This collection of 3D-printed jewellery by Royal College of Art student Dorry Hsu was inspired by the designer's own fear of insects.
Dorry Hsu 3D-printed The Aesthetic of Fears collection in clear resin using stereolithography (SLA) before attaching latex straps.
She then coloured each piece by dipping it into boiling dye, adding one hue at a time.
The forms of the jewellery are based on insects with lots of legs.
"My collection is about the aesthetic and the attraction of fears," she explained. "In many cultures people wear masks to scare evil away, so the masks are decorated with frightening images from the wearer’s own fears."
"I recorded and wrote down my fears in 40 days, and the bug with many legs was one of the fearful objects on my list," she told Dezeen.

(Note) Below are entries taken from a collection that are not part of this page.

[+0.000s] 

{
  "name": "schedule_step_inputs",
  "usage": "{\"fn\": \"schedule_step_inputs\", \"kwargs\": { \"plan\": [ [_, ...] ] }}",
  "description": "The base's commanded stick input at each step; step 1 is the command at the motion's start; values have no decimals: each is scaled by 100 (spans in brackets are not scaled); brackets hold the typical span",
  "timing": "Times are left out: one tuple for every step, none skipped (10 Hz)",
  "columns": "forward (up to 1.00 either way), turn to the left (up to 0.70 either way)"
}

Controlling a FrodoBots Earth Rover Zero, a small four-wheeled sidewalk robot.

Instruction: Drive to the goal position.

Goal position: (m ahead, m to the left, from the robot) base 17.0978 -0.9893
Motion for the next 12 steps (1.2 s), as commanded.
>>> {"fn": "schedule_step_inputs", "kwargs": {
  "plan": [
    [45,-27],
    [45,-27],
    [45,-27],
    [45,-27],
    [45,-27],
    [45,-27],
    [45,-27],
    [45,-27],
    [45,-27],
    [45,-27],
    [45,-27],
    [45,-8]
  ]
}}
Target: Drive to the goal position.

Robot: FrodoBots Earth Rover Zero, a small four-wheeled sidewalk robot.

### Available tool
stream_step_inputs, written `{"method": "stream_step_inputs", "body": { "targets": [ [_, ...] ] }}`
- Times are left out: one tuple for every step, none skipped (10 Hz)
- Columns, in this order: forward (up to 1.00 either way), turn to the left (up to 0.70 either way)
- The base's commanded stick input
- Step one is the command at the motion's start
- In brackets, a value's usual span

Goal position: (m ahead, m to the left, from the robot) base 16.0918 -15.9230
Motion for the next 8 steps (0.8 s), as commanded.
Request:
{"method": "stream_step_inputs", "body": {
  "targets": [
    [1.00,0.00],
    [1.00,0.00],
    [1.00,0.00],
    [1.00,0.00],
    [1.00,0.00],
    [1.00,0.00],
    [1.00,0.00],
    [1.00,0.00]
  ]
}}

To create the 3D files to be printed, Hsu used a tool called a haptic arm that allowed her to draw the shapes as though sculpting in clay.
"It's a way of drawing in 3D, like building up clay in a computer program," she explained. "The haptic arm functions as a computer mouse and you can feel the tension of dragging clay."
"It's more like hand-drawing or hand-building clay and is really different to traditional computer drawing like Rhino," she added.
Dorry Hsu is studying an MA in Goldsmithing, Silversmithing, Metalwork & Jewellery at the Royal College of Art in London.
She developed the project with the college's RapidformRCA digital design, prototyping and manufacturing department.
She was one of ten finalists in the International Talent Support awards last month.